Your instructions: Restate all of the data exactly.

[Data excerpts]

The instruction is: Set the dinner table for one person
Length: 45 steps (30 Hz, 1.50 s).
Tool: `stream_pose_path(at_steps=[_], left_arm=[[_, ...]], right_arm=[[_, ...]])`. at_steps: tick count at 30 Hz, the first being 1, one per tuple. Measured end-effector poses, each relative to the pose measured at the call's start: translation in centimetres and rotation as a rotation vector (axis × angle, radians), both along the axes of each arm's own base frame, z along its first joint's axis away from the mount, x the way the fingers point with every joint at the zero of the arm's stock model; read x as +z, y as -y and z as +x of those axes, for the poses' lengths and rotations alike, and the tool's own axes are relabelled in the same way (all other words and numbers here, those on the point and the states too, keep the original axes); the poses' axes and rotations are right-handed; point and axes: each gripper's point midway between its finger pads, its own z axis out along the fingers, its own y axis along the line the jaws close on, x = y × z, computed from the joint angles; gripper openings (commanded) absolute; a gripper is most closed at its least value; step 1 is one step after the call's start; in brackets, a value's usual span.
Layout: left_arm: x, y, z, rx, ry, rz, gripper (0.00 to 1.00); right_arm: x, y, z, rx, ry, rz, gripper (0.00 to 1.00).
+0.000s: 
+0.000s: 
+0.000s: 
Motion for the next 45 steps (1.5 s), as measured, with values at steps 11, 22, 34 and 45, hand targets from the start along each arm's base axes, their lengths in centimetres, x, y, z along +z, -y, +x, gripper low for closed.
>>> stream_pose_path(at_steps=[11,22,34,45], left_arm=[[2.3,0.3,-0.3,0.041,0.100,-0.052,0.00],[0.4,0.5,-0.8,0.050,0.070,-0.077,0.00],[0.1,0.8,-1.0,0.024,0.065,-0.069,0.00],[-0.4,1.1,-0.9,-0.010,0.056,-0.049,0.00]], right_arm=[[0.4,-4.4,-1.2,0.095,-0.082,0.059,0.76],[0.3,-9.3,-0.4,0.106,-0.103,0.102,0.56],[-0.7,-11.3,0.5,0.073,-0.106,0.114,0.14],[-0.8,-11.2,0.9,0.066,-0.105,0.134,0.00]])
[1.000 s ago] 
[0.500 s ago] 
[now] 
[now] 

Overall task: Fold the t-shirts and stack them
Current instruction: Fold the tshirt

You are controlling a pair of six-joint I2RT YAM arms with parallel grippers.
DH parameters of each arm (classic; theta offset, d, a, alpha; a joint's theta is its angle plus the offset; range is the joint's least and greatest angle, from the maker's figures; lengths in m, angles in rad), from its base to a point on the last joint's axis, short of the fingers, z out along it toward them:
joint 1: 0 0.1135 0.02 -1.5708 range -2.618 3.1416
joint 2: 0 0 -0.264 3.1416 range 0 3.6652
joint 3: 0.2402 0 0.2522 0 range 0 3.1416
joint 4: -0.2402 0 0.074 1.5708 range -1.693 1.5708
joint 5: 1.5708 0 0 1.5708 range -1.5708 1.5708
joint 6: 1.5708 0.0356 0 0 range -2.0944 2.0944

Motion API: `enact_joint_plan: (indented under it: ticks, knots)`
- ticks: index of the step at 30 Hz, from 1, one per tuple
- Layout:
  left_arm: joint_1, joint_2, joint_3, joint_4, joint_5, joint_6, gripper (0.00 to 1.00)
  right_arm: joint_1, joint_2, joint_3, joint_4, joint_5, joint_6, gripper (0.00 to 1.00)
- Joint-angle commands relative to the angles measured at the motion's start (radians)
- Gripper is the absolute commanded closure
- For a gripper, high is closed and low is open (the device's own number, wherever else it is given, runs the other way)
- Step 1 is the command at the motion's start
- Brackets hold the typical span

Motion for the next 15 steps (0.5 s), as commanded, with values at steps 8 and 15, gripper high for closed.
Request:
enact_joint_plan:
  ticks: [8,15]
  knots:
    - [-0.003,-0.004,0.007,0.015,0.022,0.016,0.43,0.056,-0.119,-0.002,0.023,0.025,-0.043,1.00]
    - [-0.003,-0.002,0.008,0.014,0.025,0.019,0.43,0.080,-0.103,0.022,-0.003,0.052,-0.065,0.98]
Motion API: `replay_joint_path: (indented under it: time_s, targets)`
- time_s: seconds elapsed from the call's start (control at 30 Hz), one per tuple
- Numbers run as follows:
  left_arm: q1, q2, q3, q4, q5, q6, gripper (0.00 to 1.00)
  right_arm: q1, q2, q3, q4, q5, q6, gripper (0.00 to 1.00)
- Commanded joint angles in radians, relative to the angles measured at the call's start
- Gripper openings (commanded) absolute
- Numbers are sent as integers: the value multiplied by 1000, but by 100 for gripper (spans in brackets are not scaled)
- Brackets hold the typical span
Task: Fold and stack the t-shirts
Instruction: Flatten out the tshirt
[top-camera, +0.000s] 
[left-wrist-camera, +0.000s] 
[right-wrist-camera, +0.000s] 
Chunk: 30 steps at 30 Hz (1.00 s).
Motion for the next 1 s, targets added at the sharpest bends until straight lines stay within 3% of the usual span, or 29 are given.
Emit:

Solution for this problem:
The instruction is: Set the dinner table for one person
Length: 45 steps (30 Hz, 1.50 s).
Tool: `stream_pose_path(at_steps=[_], left_arm=[[_, ...]], right_arm=[[_, ...]])`. at_steps: tick count at 30 Hz, the first being 1, one per tuple. Measured end-effector poses, each relative to the pose measured at the call's start: translation in centimetres and rotation as a rotation vector (axis × angle, radians), both along the axes of each arm's own base frame, z along its first joint's axis away from the mount, x the way the fingers point with every joint at the zero of the arm's stock model; read x as +z, y as -y and z as +x of those axes, for the poses' lengths and rotations alike, and the tool's own axes are relabelled in the same way (all other words and numbers here, those on the point and the states too, keep the original axes); the poses' axes and rotations are right-handed; point and axes: each gripper's point midway between its finger pads, its own z axis out along the fingers, its own y axis along the line the jaws close on, x = y × z, computed from the joint angles; gripper openings (commanded) absolute; a gripper is most closed at its least value; step 1 is one step after the call's start; in brackets, a value's usual span.
Layout: left_arm: x, y, z, rx, ry, rz, gripper (0.00 to 1.00); right_arm: x, y, z, rx, ry, rz, gripper (0.00 to 1.00).
+0.000s: 
+0.000s: 
+0.000s: 
Motion for the next 45 steps (1.5 s), as measured, with values at steps 11, 22, 34 and 45, hand targets from the start along each arm's base axes, their lengths in centimetres, x, y, z along +z, -y, +x, gripper low for closed.
>>> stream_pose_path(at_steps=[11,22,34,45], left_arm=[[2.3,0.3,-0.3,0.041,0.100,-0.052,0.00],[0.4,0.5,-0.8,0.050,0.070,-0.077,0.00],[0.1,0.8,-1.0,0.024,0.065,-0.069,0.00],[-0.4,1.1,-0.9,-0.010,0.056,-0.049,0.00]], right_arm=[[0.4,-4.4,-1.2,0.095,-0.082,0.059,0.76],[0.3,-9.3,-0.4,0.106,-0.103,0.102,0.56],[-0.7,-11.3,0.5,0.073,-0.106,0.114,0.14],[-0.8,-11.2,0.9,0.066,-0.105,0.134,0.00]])
[1.000 s ago] 
[0.500 s ago] 
[now] 
[now] 

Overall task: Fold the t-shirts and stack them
Current instruction: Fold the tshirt

You are controlling a pair of six-joint I2RT YAM arms with parallel grippers.
DH parameters of each arm (classic; theta offset, d, a, alpha; a joint's theta is its angle plus the offset; range is the joint's least and greatest angle, from the maker's figures; lengths in m, angles in rad), from its base to a point on the last joint's axis, short of the fingers, z out along it toward them:
joint 1: 0 0.1135 0.02 -1.5708 range -2.618 3.1416
joint 2: 0 0 -0.264 3.1416 range 0 3.6652
joint 3: 0.2402 0 0.2522 0 range 0 3.1416
joint 4: -0.2402 0 0.074 1.5708 range -1.693 1.5708
joint 5: 1.5708 0 0 1.5708 range -1.5708 1.5708
joint 6: 1.5708 0.0356 0 0 range -2.0944 2.0944

Motion API: `enact_joint_plan: (indented under it: ticks, knots)`
- ticks: index of the step at 30 Hz, from 1, one per tuple
- Layout:
  left_arm: joint_1, joint_2, joint_3, joint_4, joint_5, joint_6, gripper (0.00 to 1.00)
  right_arm: joint_1, joint_2, joint_3, joint_4, joint_5, joint_6, gripper (0.00 to 1.00)
- Joint-angle commands relative to the angles measured at the motion's start (radians)
- Gripper is the absolute commanded closure
- For a gripper, high is closed and low is open (the device's own number, wherever else it is given, runs the other way)
- Step 1 is the command at the motion's start
- Brackets hold the typical span

Motion for the next 15 steps (0.5 s), as commanded, with values at steps 8 and 15, gripper high for closed.
Request:
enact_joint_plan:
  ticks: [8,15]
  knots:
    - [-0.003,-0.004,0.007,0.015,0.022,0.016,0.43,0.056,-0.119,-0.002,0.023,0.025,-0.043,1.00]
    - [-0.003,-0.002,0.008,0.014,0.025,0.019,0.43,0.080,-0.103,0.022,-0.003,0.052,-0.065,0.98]
Motion API: `replay_joint_path: (indented under it: time_s, targets)`
- time_s: seconds elapsed from the call's start (control at 30 Hz), one per tuple
- Numbers run as follows:
  left_arm: q1, q2, q3, q4, q5, q6, gripper (0.00 to 1.00)
  right_arm: q1, q2, q3, q4, q5, q6, gripper (0.00 to 1.00)
- Commanded joint angles in radians, relative to the angles measured at the call's start
- Gripper openings (commanded) absolute
- Numbers are sent as integers: the value multiplied by 1000, but by 100 for gripper (spans in brackets are not scaled)
- Brackets hold the typical span
Task: Fold and stack the t-shirts
Instruction: Flatten out the tshirt
[top-camera, +0.000s] 
[left-wrist-camera, +0.000s] 
[right-wrist-camera, +0.000s] 
Chunk: 30 steps at 30 Hz (1.00 s).
Motion for the next 1 s, targets added at the sharpest bends until straight lines stay within 3% of the usual span, or 29 are given.
Emit:

The output above is the complete answer.